Enable evals with traceloop translate #29

adityamehra · 2025-11-04T23:12:23Z

Set input/put message when calling invocation from traceloop translator
Normalize traceloop.entity.input/output to the format deepeval expects
boilerplate code for docker, k8s deployments etc.

Trace ID: 0cc9f96b87744d348218fdb43f24e0ce
Span ID: dd39354d20b5a622
Flags: 1
LogRecord #1
ObservedTimestamp: 2025-11-05 07:27:44.847511 +0000 UTC
Timestamp: 1970-01-01 00:00:00 +0000 UTC
SeverityText: 
SeverityNumber: Unspecified(0)
EventName: gen_ai.evaluation.results
Body: Map({"gen_ai.evaluations":[{"gen_ai.evaluation.explanation":"The score is 0.00 because the actual output is completely unbiased, providing a fair and balanced perspective without any discernible bias.","gen_ai.evaluation.name":"bias","gen_ai.evaluation.passed":true,"gen_ai.evaluation.score.label":"Not Biased","gen_ai.evaluation.score.value":0},{"gen_ai.evaluation.explanation":"The score is 0.00 because the output contains no toxic elements, demonstrating a completely neutral and respectful tone.","gen_ai.evaluation.name":"toxicity","gen_ai.evaluation.passed":true,"gen_ai.evaluation.score.label":"Not Toxic","gen_ai.evaluation.score.value":0},{"gen_ai.evaluation.explanation":"The score is 0.00 because the irrelevant statement 'coordinator' does not contribute any useful information regarding the trip planning, hotel, flights, or experiences requested.","gen_ai.evaluation.name":"relevance","gen_ai.evaluation.passed":false,"gen_ai.evaluation.score.label":"Fail","gen_ai.evaluation.score.value":0},{"gen_ai.evaluation.explanation":"The output does not address any of the key facts from the input, such as the trip details, hotel preferences, or flight information. Instead, it provides an unrelated term \"coordinator,\" which does not align with the user's request for travel planning.

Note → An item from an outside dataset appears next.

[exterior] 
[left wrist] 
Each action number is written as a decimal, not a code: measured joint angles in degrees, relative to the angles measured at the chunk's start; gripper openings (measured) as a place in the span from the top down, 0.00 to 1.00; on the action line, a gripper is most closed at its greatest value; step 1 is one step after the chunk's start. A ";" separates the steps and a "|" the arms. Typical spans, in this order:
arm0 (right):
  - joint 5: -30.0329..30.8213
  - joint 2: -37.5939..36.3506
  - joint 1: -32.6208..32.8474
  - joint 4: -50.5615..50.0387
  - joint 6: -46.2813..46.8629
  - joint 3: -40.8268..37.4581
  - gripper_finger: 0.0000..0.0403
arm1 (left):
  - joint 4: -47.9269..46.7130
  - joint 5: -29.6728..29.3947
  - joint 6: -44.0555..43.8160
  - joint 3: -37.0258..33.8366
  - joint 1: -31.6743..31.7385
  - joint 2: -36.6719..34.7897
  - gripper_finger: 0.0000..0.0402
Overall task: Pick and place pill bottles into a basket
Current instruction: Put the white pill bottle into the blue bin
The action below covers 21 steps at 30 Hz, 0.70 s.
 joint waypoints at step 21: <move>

This indicates a high risk of hallucination and a complete lack of relevant content.","gen_ai.evaluation.name":"hallucination","gen_ai.evaluation.passed":false,"gen_ai.evaluation.score.label":"Hallucinated","gen_ai.evaluation.score.value":0.001406362599724625},{"gen_ai.evaluation.explanation":"The response does not contain any sentiment indicators or a tone that can be evaluated. It simply outputs a term without context or emotional weight, failing to meet the evaluation steps.","gen_ai.evaluation.name":"sentiment","gen_ai.evaluation.passed":true,"gen_ai.evaluation.score.value":0.018319230505582044}]})
Attributes:
     -> event.name: Str(gen_ai.evaluation.results)
     -> gen_ai.operation.name: Str(data_evaluation_results)
     -> traceloop.workflow.name: Str(travel_planner_multi_agent)
     -> gen_ai.request.model: Str(should_continue)
     -> _traceloop_processed: Bool(true)
     -> gen_ai.evaluation.sampled: Bool(true)
     -> gen_ai.step.name: Str(should_continue)
     -> gen_ai.step.type: Str(chain)
     -> gen_ai.workflow.name: Str(travel_planner_multi_agent)
     -> test.synthetic_span_marker: Str(created_in_start_llm)
     -> gen_ai.evaluation.aggregated: Bool(true)
     -> trace_id: Str(aaa9eff9a0c944ebc5e9d9ca18550c2a)
     -> span_id: Str(3f5f1d0f934a6167)

- Deplpyment scripts - env files - requirements.txt These are for traceloop translator and apps to run

91pavan · 2025-11-05T13:12:06Z

...enai-traceloop-translator/src/opentelemetry/util/genai/processor/traceloop_span_processor.py

+
+        # Add test marker to verify lifecycle integrity
+        invocation.attributes["test.synthetic_span_marker"] = "created_in_start_llm"


Probably not needed

Left over from testing. Fixed

91pavan · 2025-11-05T13:14:46Z

...l-genai-traceloop-translator/src/opentelemetry/util/genai/processor/message_reconstructor.py

+        try:
+            from langchain_core.messages import (
+                BaseMessage,
+                HumanMessage,
+                AIMessage,
+                SystemMessage,
+                ToolMessage,
+                FunctionMessage,
+            )


Why are we explicitly trying to import langchain library classes?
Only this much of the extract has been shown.